Exercise instructions
Repeat exactly the lines below that lie between the line with "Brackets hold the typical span" and the line with "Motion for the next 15", counting both of those lines as part of the answer.

Records shown
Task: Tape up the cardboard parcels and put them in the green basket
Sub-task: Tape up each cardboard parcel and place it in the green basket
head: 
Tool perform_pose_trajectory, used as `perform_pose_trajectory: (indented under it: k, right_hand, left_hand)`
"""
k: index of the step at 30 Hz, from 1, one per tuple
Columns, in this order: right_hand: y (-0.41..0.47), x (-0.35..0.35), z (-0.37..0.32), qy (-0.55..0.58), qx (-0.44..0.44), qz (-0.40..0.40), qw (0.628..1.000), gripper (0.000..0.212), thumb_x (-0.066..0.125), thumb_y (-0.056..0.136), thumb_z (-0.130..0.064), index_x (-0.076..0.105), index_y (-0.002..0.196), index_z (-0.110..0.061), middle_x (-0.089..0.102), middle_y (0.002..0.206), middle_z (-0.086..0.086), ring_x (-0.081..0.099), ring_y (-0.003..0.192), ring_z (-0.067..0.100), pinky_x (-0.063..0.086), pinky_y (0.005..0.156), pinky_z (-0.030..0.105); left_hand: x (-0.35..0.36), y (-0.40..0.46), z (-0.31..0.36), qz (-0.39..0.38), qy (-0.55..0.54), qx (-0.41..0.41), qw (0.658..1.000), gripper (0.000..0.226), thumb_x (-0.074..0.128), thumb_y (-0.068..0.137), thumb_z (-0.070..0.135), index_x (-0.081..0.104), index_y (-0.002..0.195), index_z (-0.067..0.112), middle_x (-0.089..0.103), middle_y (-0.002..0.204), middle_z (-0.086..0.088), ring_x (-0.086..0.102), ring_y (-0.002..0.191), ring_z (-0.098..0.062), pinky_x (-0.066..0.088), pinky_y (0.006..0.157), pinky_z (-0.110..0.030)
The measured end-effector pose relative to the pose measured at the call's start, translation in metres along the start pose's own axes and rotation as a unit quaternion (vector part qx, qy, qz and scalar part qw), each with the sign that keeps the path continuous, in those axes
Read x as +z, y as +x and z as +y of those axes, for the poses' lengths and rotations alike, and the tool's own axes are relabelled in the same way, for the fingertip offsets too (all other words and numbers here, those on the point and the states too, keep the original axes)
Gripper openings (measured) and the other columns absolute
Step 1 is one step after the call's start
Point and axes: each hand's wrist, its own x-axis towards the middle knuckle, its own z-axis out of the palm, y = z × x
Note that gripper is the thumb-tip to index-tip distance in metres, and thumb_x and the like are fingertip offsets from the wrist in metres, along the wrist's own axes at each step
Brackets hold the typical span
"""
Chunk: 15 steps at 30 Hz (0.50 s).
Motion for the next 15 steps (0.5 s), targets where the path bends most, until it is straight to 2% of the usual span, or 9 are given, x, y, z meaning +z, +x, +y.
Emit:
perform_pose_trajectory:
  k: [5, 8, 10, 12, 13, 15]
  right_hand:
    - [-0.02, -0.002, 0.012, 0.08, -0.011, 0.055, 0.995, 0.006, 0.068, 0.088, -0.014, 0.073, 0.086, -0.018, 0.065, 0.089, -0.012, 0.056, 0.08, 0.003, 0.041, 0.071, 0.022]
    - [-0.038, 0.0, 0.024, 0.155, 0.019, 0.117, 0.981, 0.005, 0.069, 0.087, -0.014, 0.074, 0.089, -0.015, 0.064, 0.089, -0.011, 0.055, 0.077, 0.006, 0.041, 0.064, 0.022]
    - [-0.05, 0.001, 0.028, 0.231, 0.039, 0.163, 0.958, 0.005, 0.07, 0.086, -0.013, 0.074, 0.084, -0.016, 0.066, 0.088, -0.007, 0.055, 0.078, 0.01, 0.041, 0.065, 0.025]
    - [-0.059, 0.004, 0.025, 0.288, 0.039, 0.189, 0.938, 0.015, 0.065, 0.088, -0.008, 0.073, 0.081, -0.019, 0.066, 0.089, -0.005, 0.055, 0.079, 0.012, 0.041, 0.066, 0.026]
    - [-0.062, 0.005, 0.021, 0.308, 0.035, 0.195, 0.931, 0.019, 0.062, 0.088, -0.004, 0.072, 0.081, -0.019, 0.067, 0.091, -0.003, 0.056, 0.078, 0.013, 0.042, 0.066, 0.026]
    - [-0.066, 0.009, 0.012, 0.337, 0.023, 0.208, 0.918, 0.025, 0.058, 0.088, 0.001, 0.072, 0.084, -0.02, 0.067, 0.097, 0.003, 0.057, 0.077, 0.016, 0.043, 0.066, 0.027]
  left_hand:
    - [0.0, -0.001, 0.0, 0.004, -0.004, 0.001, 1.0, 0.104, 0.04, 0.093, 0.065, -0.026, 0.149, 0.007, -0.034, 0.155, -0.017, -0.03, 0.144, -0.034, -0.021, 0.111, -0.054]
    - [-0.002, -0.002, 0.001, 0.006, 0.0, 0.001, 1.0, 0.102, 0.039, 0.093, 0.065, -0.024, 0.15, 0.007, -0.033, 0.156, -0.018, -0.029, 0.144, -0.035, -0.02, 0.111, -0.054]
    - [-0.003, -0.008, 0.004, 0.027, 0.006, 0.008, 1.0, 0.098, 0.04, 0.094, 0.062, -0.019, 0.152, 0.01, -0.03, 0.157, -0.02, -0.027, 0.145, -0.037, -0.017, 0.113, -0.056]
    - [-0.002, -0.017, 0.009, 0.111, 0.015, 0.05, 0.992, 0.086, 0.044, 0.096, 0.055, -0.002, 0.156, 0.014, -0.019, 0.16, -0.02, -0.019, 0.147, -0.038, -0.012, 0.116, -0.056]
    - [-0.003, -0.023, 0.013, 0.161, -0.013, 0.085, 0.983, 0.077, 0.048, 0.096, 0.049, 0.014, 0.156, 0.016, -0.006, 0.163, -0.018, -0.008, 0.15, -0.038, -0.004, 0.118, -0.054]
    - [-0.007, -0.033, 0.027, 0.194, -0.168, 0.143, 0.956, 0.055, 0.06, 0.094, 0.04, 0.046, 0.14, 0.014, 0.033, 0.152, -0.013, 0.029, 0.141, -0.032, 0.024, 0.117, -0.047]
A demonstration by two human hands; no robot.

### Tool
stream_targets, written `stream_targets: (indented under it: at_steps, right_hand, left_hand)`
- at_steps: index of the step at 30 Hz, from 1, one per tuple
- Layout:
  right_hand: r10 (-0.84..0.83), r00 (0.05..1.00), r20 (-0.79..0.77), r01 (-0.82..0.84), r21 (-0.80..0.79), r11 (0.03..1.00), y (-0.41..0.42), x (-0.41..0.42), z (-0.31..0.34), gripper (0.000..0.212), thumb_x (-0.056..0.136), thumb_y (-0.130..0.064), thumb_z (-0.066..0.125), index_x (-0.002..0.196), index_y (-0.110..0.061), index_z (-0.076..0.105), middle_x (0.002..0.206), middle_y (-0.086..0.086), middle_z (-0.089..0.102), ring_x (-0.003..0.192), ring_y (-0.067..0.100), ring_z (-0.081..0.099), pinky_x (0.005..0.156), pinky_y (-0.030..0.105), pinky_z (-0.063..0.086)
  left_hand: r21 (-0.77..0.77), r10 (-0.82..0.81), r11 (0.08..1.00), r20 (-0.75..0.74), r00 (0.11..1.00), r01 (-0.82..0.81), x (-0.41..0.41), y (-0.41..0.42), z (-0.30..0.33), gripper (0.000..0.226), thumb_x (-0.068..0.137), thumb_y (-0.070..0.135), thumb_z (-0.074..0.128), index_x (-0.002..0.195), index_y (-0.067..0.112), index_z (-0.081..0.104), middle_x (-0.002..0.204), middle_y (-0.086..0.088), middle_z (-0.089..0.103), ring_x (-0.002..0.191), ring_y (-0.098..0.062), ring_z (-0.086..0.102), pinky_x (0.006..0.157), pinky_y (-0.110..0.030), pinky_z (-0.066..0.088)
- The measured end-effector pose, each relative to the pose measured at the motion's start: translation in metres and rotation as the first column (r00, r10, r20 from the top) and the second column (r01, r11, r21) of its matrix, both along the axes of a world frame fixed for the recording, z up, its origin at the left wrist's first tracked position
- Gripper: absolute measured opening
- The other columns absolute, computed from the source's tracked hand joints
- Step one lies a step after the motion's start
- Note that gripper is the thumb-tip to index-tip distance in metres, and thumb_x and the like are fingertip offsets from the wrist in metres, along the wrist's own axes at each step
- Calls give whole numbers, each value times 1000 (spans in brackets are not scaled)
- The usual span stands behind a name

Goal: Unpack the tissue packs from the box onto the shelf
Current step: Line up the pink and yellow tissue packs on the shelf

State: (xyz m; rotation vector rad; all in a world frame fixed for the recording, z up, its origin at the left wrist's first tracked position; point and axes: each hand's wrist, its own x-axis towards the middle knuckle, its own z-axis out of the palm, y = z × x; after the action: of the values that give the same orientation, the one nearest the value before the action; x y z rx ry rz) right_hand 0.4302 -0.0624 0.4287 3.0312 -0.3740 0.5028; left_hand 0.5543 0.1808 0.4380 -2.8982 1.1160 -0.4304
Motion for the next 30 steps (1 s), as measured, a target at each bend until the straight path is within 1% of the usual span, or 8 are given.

Result of this exercise
Brackets hold the typical span
"""
Chunk: 15 steps at 30 Hz (0.50 s).
Motion for the next 15 steps (0.5 s), targets where the path bends most, until it is straight to 2% of the usual span, or 9 are given, x, y, z meaning +z, +x, +y.

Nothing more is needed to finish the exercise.